Albert fit cette dernière réponse d’un ton sec. Il était étourdi, ahuri, crispé par l’allure pressante et irritante de cet interrogatoire qui ne lui laissait pas le temps de respirer. Les questions du juge tombaient sur sa tête plus dru que les coups de marteau du forgeron sur le fer rouge qu’il se hâte de façonner. Ce semblant de rébellion de son «prévenu» inquiéta sérieusement M. Daburon. Il était, en outre, extrêmement surpris de trouver en défaut la perspicacité du vieux policier, absolument comme si Tabaret eût été infaillible. Tabaret avait prédit un alibi irrécusable, et cet alibi n’arrivait pas. Pourquoi? Ce subtil coupable avait-il donc mieux que cela? Quelle ruse gardait-il au fond de son sac? Sans doute il tenait en réserve quelque coup imprévu, peut-être irrésistible! Doucement, pensa le juge, je ne le tiens pas encore. Et vivement, il reprit:

– Poursuivons… Après dîner, qu’avez-vous fait?

– Je suis sorti.

– Pas immédiatement… La bouteille bue, vous avez fumé dans la salle à manger, ce qui a semblé assez extraordinaire pour être remarqué. Quelle espèce de cigares fumez-vous habituellement?

– Des trabucos.

– Ne vous servez-vous pas d’un porte-cigare, pour éviter à vos lèvres le contact du tabac?

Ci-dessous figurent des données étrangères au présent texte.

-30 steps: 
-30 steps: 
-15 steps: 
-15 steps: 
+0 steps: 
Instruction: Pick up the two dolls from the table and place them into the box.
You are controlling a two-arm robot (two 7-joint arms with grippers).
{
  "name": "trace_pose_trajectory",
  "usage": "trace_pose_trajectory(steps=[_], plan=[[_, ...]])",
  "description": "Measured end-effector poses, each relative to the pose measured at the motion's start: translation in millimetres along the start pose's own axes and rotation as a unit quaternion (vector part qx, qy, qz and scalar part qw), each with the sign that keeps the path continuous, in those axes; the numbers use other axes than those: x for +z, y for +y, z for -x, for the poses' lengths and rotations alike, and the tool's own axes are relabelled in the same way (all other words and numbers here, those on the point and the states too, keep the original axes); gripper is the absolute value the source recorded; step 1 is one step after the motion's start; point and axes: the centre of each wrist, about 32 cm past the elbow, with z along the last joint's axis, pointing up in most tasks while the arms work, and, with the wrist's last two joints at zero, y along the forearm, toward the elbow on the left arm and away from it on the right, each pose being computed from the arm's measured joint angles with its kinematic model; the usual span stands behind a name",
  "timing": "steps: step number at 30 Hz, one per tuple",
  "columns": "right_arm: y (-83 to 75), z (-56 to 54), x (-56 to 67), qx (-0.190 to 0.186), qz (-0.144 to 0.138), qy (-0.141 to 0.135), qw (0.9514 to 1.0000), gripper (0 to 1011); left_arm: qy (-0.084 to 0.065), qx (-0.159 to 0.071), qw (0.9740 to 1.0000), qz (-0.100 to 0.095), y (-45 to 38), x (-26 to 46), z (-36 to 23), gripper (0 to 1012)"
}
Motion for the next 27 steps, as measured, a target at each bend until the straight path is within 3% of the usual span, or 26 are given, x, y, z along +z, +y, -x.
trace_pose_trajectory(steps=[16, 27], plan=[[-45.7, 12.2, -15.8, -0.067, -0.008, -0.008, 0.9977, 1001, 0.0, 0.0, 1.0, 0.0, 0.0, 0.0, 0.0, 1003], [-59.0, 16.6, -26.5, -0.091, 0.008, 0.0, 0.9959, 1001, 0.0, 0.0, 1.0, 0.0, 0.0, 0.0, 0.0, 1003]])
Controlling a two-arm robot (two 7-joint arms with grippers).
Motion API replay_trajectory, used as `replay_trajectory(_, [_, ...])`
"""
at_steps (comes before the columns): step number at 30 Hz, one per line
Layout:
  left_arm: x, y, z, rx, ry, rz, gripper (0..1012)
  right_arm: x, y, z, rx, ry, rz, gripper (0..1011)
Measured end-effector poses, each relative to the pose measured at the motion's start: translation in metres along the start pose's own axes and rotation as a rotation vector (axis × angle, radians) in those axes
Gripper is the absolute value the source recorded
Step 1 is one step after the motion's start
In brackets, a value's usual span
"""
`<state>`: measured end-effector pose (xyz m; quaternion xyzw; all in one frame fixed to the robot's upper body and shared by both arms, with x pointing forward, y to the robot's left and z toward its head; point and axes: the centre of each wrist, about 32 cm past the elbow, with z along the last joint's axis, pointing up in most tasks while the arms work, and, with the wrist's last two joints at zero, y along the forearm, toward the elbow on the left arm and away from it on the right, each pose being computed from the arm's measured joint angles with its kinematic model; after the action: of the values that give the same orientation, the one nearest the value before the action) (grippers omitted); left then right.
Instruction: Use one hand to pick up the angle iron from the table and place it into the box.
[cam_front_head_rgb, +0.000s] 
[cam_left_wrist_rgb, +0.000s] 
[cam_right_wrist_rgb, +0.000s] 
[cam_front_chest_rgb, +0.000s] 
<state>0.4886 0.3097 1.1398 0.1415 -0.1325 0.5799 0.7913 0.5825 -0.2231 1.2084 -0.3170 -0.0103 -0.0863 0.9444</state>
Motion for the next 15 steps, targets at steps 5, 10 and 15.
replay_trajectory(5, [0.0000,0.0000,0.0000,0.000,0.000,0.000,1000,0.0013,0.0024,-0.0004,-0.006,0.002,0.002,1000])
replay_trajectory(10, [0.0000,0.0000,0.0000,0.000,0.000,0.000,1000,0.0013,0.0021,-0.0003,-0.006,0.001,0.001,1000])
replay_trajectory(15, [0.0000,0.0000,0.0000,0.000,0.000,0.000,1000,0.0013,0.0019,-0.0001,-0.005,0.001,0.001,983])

– Si, monsieur, répondit Albert, assez surpris de cette série de questions.

– À quelle heure êtes-vous sorti?

– À huit heures environ.

– Aviez-vous un parapluie?

– Oui.

– Où êtes-vous allé?

– Je me suis promené.

– Seul, sans but, toute la soirée?

– Oui, monsieur.

– Alors, tracez-moi votre itinéraire bien exactement.

– Hélas! monsieur, cela même m’est fort difficile. J’étais sorti pour sortir, pour me donner du mouvement, pour secouer la torpeur qui m’accablait depuis trois jours. Je ne sais si vous vous rendez un compte exact de ma situation: j’avais la tête perdue. J’ai marché au hasard, le long des quais, j’ai erré dans les rues…

– Tout cela est bien improbable, interrompit le juge.

M. Daburon devait pourtant savoir que cela était du moins possible. N’avait-il pas eu, lui aussi, une nuit de courses folles à travers Paris? Qu’eût-il répondu à qui lui eût demandé, au matin: «- Où êtes-vous allé? – Je ne sais», ne le sachant pas, en effet. Mais il avait oublié, et ses angoisses du début étaient bien loin. L’interrogatoire commencé, il avait été pris de la fièvre de l’inconnu. Il se retrempait aux émotions de la lutte; la passion de son métier le reprenait.